Beneath this task are records; print exactly the stretch of them from the line with "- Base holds" through the line with "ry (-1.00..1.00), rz", both ends included.

============

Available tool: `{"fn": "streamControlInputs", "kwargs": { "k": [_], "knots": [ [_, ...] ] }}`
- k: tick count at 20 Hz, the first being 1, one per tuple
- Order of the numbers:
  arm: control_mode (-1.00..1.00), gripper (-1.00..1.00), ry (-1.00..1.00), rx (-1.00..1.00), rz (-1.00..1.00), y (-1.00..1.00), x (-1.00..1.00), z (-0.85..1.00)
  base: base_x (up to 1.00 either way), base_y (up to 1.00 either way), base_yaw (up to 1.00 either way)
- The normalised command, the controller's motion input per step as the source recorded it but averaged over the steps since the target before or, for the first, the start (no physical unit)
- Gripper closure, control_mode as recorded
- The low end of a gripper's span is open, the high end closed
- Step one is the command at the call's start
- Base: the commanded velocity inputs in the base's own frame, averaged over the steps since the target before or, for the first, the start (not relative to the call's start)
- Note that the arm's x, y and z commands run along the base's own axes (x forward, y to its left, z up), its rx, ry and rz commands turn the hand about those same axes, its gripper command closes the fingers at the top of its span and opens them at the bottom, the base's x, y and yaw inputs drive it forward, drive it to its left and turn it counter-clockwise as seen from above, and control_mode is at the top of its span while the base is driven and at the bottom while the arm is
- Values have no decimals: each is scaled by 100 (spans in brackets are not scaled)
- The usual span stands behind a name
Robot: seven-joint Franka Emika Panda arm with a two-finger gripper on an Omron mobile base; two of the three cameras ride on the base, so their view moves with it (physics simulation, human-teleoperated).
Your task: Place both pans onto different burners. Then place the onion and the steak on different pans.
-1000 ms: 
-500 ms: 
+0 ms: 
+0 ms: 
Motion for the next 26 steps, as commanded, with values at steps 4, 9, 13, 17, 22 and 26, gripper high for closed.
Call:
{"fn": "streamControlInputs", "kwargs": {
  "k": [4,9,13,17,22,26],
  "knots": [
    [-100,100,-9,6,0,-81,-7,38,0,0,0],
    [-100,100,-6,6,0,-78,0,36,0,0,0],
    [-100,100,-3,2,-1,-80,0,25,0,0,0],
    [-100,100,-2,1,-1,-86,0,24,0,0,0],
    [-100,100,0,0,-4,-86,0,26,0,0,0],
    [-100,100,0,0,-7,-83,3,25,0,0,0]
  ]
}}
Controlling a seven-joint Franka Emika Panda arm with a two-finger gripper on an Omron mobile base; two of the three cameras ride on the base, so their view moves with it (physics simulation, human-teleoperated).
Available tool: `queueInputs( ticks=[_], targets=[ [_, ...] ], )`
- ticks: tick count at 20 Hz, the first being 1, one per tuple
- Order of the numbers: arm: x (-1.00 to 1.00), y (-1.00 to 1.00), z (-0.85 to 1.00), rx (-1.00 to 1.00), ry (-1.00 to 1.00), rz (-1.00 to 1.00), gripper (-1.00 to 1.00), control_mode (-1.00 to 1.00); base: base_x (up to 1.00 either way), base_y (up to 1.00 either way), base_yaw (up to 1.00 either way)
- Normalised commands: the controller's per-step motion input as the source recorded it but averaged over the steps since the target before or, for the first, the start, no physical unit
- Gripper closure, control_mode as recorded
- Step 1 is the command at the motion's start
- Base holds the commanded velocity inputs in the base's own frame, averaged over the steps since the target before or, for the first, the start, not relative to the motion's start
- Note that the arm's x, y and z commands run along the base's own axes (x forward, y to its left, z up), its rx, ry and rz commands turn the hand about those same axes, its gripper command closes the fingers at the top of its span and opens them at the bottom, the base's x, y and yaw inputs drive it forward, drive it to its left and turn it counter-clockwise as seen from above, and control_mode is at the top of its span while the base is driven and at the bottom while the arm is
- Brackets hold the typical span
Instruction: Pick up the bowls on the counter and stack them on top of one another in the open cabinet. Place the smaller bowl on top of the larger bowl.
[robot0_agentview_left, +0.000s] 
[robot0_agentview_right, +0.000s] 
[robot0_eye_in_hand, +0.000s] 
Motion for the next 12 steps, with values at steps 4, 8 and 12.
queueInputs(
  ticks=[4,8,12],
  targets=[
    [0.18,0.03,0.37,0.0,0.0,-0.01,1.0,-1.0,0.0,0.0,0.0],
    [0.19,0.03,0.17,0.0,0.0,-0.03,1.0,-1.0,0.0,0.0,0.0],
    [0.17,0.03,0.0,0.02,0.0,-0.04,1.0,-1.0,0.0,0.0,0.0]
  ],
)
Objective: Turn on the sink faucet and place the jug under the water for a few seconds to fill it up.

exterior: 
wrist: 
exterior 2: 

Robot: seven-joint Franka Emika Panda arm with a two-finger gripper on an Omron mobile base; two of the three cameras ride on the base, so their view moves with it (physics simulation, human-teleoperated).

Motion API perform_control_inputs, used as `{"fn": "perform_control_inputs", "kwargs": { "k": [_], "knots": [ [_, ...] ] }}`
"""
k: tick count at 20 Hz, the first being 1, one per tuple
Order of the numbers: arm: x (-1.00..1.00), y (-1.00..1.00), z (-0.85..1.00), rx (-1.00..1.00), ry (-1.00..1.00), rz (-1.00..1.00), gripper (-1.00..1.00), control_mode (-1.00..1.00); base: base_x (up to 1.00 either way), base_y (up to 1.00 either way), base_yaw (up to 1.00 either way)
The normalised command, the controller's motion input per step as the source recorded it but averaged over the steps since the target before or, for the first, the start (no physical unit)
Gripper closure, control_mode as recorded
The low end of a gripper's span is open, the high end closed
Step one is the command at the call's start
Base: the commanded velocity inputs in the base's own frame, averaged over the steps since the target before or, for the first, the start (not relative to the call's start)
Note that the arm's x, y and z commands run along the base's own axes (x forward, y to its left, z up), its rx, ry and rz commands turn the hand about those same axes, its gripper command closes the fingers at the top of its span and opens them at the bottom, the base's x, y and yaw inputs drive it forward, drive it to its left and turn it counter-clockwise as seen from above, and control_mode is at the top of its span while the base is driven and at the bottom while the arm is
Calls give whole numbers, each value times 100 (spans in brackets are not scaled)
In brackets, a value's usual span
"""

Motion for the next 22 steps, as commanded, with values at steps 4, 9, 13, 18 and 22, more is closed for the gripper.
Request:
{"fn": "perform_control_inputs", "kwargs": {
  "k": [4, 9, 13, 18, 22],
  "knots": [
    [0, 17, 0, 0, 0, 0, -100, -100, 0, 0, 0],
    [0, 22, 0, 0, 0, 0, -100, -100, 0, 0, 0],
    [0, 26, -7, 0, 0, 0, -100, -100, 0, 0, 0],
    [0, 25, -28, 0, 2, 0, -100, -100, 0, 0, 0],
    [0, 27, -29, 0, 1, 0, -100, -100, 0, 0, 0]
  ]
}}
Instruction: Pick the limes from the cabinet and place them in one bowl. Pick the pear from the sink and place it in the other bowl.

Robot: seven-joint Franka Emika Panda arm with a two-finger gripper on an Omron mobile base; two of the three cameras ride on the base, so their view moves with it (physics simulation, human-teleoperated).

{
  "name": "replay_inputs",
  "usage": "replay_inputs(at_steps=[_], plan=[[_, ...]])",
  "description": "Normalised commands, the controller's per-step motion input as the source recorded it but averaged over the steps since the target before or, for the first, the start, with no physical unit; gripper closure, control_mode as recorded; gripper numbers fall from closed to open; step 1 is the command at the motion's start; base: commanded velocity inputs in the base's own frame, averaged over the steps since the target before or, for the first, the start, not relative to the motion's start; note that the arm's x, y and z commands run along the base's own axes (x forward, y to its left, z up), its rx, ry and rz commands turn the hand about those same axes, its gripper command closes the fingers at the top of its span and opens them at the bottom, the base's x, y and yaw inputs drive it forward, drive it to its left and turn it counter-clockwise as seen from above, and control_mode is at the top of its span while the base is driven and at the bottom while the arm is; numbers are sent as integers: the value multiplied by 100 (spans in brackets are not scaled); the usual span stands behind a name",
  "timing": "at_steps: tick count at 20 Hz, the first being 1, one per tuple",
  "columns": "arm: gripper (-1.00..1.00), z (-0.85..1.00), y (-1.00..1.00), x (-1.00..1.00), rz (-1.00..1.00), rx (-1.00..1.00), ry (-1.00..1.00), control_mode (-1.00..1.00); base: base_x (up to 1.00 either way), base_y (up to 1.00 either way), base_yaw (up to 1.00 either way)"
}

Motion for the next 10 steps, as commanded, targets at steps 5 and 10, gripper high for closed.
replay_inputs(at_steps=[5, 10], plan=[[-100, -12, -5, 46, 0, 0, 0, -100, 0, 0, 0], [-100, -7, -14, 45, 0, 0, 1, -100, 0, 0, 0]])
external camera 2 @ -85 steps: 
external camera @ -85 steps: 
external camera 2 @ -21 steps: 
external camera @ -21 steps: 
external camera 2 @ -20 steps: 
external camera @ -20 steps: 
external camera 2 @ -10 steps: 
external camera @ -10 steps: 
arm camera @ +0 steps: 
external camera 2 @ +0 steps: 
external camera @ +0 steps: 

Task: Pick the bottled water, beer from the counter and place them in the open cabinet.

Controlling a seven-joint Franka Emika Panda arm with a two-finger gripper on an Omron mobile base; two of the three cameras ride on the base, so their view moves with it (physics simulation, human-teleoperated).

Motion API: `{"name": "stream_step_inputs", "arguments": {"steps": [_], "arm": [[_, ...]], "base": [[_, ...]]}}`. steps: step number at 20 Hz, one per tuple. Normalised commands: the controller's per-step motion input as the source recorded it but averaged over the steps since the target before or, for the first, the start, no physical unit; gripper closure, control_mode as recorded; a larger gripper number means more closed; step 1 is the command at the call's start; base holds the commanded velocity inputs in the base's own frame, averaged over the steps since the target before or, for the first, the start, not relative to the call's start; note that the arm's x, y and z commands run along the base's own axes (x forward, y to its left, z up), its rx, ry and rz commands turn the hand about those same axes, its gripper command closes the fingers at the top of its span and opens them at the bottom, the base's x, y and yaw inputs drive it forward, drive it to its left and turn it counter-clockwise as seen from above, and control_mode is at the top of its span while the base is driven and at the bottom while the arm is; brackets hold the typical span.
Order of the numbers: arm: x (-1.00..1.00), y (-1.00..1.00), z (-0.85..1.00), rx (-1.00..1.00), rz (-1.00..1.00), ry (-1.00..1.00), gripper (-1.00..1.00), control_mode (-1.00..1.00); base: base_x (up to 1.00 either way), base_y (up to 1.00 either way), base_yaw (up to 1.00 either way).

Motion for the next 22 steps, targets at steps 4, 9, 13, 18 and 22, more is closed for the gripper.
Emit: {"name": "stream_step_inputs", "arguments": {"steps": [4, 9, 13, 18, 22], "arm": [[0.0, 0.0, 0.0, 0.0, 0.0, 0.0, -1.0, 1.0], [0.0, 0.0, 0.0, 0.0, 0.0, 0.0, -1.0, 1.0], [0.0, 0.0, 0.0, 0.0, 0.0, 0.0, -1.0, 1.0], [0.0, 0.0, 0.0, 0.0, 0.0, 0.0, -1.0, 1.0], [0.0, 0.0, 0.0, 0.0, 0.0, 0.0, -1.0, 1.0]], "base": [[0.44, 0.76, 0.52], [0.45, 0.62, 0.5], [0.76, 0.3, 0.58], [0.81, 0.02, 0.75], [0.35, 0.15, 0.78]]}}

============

Answer box:
- Base holds the commanded velocity inputs in the base's own frame, averaged over the steps since the target before or, for the first, the start, not relative to the motion's start
- Note that the arm's x, y and z commands run along the base's own axes (x forward, y to its left, z up), its rx, ry and rz commands turn the hand about those same axes, its gripper command closes the fingers at the top of its span and opens them at the bottom, the base's x, y and yaw inputs drive it forward, drive it to its left and turn it counter-clockwise as seen from above, and control_mode is at the top of its span while the base is driven and at the bottom while the arm is
- Brackets hold the typical span
Instruction: Pick up the bowls on the counter and stack them on top of one another in the open cabinet. Place the smaller bowl on top of the larger bowl.
[robot0_agentview_left, +0.000s] 
[robot0_agentview_right, +0.000s] 
[robot0_eye_in_hand, +0.000s] 
Motion for the next 12 steps, with values at steps 4, 8 and 12.
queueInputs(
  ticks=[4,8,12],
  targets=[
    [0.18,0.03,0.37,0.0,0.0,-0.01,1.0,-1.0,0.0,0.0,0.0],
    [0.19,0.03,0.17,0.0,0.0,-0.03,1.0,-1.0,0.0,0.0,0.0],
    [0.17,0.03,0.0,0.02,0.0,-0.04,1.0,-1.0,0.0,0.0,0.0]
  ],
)
Objective: Turn on the sink faucet and place the jug under the water for a few seconds to fill it up.

exterior: 
wrist: 
exterior 2: 

Robot: seven-joint Franka Emika Panda arm with a two-finger gripper on an Omron mobile base; two of the three cameras ride on the base, so their view moves with it (physics simulation, human-teleoperated).

Motion API perform_control_inputs, used as `{"fn": "perform_control_inputs", "kwargs": { "k": [_], "knots": [ [_, ...] ] }}`
"""
k: tick count at 20 Hz, the first being 1, one per tuple
Order of the numbers: arm: x (-1.00..1.00), y (-1.00..1.00), z (-0.85..1.00), rx (-1.00..1.00), ry (-1.00..1.00), rz (-1.00..1.00), gripper (-1.00..1.00), control_mode (-1.00..1.00); base: base_x (up to 1.00 either way), base_y (up to 1.00 either way), base_yaw (up to 1.00 either way)

This exercise is now finished, and nothing remains to add.